Somebody dropped the ball on the Montana website the 2840 is the only one with a full set of specs in the compact tractor line. It is listed as 28 gross engine hp and 23 pto hp. The amount of drop would be very close to the same for your 30 gross engine hp and is a fairly common amount for that size tractor. 25 pto would most likely be a safe bet.
Here is some data from a test about efficiencies of engine and PTO. Of course, logic will tell you that a gear transmission will have less loss than a hydrostatic transmission.
Another interesting comparison can be made using the maximum available drawbar hp at 100 percent load and the maximum PTO hp. A ratio of the drawbar hp to the maximum PTO hp is an indicator of the efficiency of the drive train of the tractor. Consider Test Nos. 1255 and 1257 for an IH 986 diesel with 16-speed transmission and IH hydrostatic diesel 186. These tractors have identical engines, producing approximately 105 PTO hp. However, the standard transmission 986 produces 90 drawbar hp, while the hydrodrive produces 80 drawbar hp.
The comparison of drive train efficiencies is as follows. IH 986: 90/105 = 86 percent; IH 186 hydro: 80/105 = 76 percent. The tractor with the standard transmission has less loss in the drive train and is able to transmit more power to the drawbar. The overall fuel efficiency with the standard transmission is obviously better. In this case, the potential buyer would have to decide whether the advantages of the hydrostatic transmission were worth the increase in fuel consumption and efficiency.

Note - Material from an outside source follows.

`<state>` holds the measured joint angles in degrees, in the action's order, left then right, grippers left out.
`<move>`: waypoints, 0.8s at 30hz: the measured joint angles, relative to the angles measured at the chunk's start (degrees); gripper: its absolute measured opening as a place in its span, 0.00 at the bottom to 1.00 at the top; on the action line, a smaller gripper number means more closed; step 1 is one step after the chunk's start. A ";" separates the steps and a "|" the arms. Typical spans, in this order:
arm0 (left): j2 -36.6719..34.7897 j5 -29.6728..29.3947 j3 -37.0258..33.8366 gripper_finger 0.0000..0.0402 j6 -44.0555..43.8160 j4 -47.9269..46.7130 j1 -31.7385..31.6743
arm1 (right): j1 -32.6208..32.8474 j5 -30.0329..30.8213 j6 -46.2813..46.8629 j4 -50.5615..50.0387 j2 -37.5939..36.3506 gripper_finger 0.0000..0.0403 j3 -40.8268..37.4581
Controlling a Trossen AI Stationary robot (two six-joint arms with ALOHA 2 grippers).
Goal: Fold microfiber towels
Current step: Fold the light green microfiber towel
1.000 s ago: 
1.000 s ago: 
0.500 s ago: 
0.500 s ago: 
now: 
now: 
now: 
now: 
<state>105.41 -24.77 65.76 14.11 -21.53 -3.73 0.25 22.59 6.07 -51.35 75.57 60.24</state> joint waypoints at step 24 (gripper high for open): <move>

I don't know if Kubota is overly conservative with PTO ratings, but, I find it a bit odd that when you have several models that are essentially the same tractor, but with different HP engines, that the higher HP models seem to loose more PTO power to the hydrostatic. I can see the drawbar power being a % of engine power, and thus the model with the larger engine will lose more HP getting that power to the wheels, but the PTO doesn't use the HST.
Case in point:
B7610 - engine=24HP, PTO=18HP
B7510 - engine=21HP, PTO = 16HP.
The B7610 has 3 more engine HP, but only 2 more PTO HP. The B2920, B2620, and B2310 have similar differnces (there is like 3 engine HP between each of these three models, but 2 PTO HP).
I would think that because the tractors weight about the same, the the power required to move the tractor with the HST would be about the same, regardless of available engine HP, and that the full difference in engine HP would be available at the PTO. Also, would more than this PTO HP spec be available for stationary use (such a chipper or generator), since the HST isn't being used?
Tractor engine power can be used in several ways. The most common uses are the PTO shaft and the drawbar. PTO power is easy to accurately measured, and is the most common way of describing tractor power. PTO power is about 96 to 98 percent of engine power
Anytime that gears are used to increase of decrease rpm, there will be some HP losses.
I believe the HST is always pumping fluid when the tractor is running, and fluid is moving, with very little pressure, and taking up some HP, therefore the difference between a gear tractor PTO HP, and one with HST.